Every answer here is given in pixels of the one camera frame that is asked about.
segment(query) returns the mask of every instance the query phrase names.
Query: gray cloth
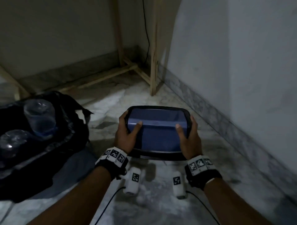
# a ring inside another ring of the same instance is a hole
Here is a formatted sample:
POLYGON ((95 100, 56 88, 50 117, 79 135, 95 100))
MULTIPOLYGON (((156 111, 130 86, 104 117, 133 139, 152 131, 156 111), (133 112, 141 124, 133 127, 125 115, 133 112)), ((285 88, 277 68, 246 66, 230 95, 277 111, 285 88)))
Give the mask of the gray cloth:
POLYGON ((30 199, 52 198, 67 190, 85 178, 94 169, 96 160, 96 157, 87 147, 73 154, 60 171, 53 176, 53 185, 30 199))

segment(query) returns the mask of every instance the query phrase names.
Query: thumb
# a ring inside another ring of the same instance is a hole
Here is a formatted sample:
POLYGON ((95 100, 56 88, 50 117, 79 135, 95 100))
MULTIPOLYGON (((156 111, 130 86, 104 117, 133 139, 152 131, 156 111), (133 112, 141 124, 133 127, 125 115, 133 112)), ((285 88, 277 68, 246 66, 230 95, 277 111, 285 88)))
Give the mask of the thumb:
POLYGON ((183 128, 179 124, 176 124, 175 128, 176 128, 176 131, 177 131, 180 141, 181 142, 185 141, 186 137, 185 137, 183 128))
POLYGON ((134 127, 134 129, 133 129, 133 131, 131 132, 130 135, 136 138, 137 133, 140 131, 140 129, 141 129, 141 127, 142 127, 142 124, 143 124, 142 121, 139 121, 139 122, 135 125, 135 127, 134 127))

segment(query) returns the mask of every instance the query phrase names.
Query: wristband
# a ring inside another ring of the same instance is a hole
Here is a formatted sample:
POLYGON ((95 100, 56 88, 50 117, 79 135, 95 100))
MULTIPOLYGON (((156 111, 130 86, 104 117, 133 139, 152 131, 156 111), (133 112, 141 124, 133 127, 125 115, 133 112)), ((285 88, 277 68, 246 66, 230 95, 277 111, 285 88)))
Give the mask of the wristband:
POLYGON ((208 156, 196 156, 185 166, 187 180, 192 187, 204 189, 207 182, 222 178, 208 156))
POLYGON ((102 156, 96 161, 95 168, 102 166, 108 170, 111 176, 111 180, 118 177, 119 175, 125 175, 126 165, 129 160, 127 154, 117 148, 108 148, 102 156))

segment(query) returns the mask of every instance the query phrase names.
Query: white wall
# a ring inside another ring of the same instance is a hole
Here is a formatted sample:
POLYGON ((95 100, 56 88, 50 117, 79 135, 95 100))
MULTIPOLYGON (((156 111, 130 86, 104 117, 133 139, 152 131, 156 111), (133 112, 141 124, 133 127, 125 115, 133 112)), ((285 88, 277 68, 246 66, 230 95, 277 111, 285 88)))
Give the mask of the white wall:
POLYGON ((163 2, 161 64, 297 173, 297 1, 163 2))
MULTIPOLYGON (((125 47, 135 1, 119 1, 125 47)), ((115 50, 108 0, 0 0, 0 64, 17 79, 115 50)))

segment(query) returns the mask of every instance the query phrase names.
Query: clear plastic bottle
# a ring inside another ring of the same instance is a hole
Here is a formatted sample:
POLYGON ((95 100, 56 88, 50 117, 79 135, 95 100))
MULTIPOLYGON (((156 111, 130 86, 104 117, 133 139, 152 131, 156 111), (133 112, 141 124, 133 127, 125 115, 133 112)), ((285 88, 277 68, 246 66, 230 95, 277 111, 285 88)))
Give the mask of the clear plastic bottle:
POLYGON ((33 132, 43 140, 53 137, 56 131, 55 108, 44 99, 30 99, 25 102, 24 114, 33 132))
POLYGON ((11 130, 0 137, 1 155, 5 159, 11 159, 17 155, 32 135, 28 131, 11 130))
-------
■ TASK TO CARRY OUT: Copy all of the records verbatim, omitting the pictures.

■ OUTPUT FOR THIS EXERCISE:
Every answer here is given in pixels of the one camera frame that is asked about.
segment(query) returns the mask of every instance the query phrase names.
Query: gray cloth
# a ring inside another ring of the same instance is a hole
Here is a formatted sample:
POLYGON ((95 100, 56 88, 50 117, 79 135, 95 100))
MULTIPOLYGON (((156 111, 130 86, 104 117, 133 139, 152 131, 156 111), (133 112, 141 124, 133 127, 125 115, 133 112)), ((285 88, 277 68, 246 66, 230 95, 277 111, 285 88)))
Give the mask of the gray cloth:
POLYGON ((30 199, 52 198, 67 190, 85 178, 94 169, 96 160, 96 157, 87 147, 73 154, 60 171, 53 176, 53 185, 30 199))

segment(query) returns the mask of every instance the query phrase names.
Query: thumb
# a ring inside another ring of the same instance is a hole
Here is a formatted sample:
POLYGON ((95 100, 56 88, 50 117, 79 135, 95 100))
MULTIPOLYGON (((156 111, 130 86, 104 117, 133 139, 152 131, 156 111), (133 112, 141 124, 133 127, 125 115, 133 112)), ((285 88, 277 68, 246 66, 230 95, 277 111, 285 88)))
Give the mask of the thumb:
POLYGON ((183 128, 179 124, 176 124, 175 128, 176 128, 176 131, 177 131, 180 141, 181 142, 185 141, 186 137, 185 137, 183 128))
POLYGON ((134 127, 134 129, 133 129, 133 131, 131 132, 130 135, 136 138, 137 133, 140 131, 140 129, 141 129, 141 127, 142 127, 142 124, 143 124, 142 121, 139 121, 139 122, 135 125, 135 127, 134 127))

segment(query) returns the mask of every instance the query phrase names.
Query: wristband
# a ring inside another ring of the same instance is a hole
Here is a formatted sample:
POLYGON ((95 100, 56 88, 50 117, 79 135, 95 100))
MULTIPOLYGON (((156 111, 130 86, 104 117, 133 139, 152 131, 156 111), (133 112, 141 124, 133 127, 125 115, 133 112)), ((285 88, 277 68, 246 66, 230 95, 277 111, 285 88)))
Give the mask of the wristband:
POLYGON ((208 156, 196 156, 185 166, 187 180, 192 187, 204 189, 207 182, 222 178, 208 156))
POLYGON ((102 156, 96 161, 95 168, 102 166, 108 170, 111 176, 111 180, 118 177, 119 175, 125 175, 126 165, 129 160, 127 154, 117 148, 108 148, 102 156))

segment(query) returns the mask of every instance the query phrase names.
Query: white wall
# a ring inside another ring of the same instance is a hole
Here is a formatted sample:
POLYGON ((95 100, 56 88, 50 117, 79 135, 95 100))
MULTIPOLYGON (((156 111, 130 86, 104 117, 133 139, 152 131, 156 111), (133 112, 141 124, 133 127, 125 115, 133 112)), ((285 88, 277 68, 246 66, 230 95, 277 111, 285 88)))
Give the mask of the white wall:
POLYGON ((163 2, 161 64, 297 173, 297 1, 163 2))
MULTIPOLYGON (((125 47, 135 1, 119 1, 125 47)), ((115 50, 108 0, 0 0, 0 64, 17 79, 115 50)))

segment(query) returns the mask of every instance the query phrase names.
Query: clear plastic bottle
# a ring inside another ring of the same instance is a hole
Here is a formatted sample:
POLYGON ((95 100, 56 88, 50 117, 79 135, 95 100))
MULTIPOLYGON (((156 111, 130 86, 104 117, 133 139, 152 131, 156 111), (133 112, 141 124, 133 127, 125 115, 133 112)), ((285 88, 277 68, 246 66, 230 95, 277 111, 285 88)))
Give the mask of the clear plastic bottle:
POLYGON ((33 132, 43 140, 53 137, 56 131, 55 108, 44 99, 30 99, 25 102, 24 114, 33 132))
POLYGON ((11 130, 0 137, 1 155, 5 159, 11 159, 17 155, 32 135, 28 131, 11 130))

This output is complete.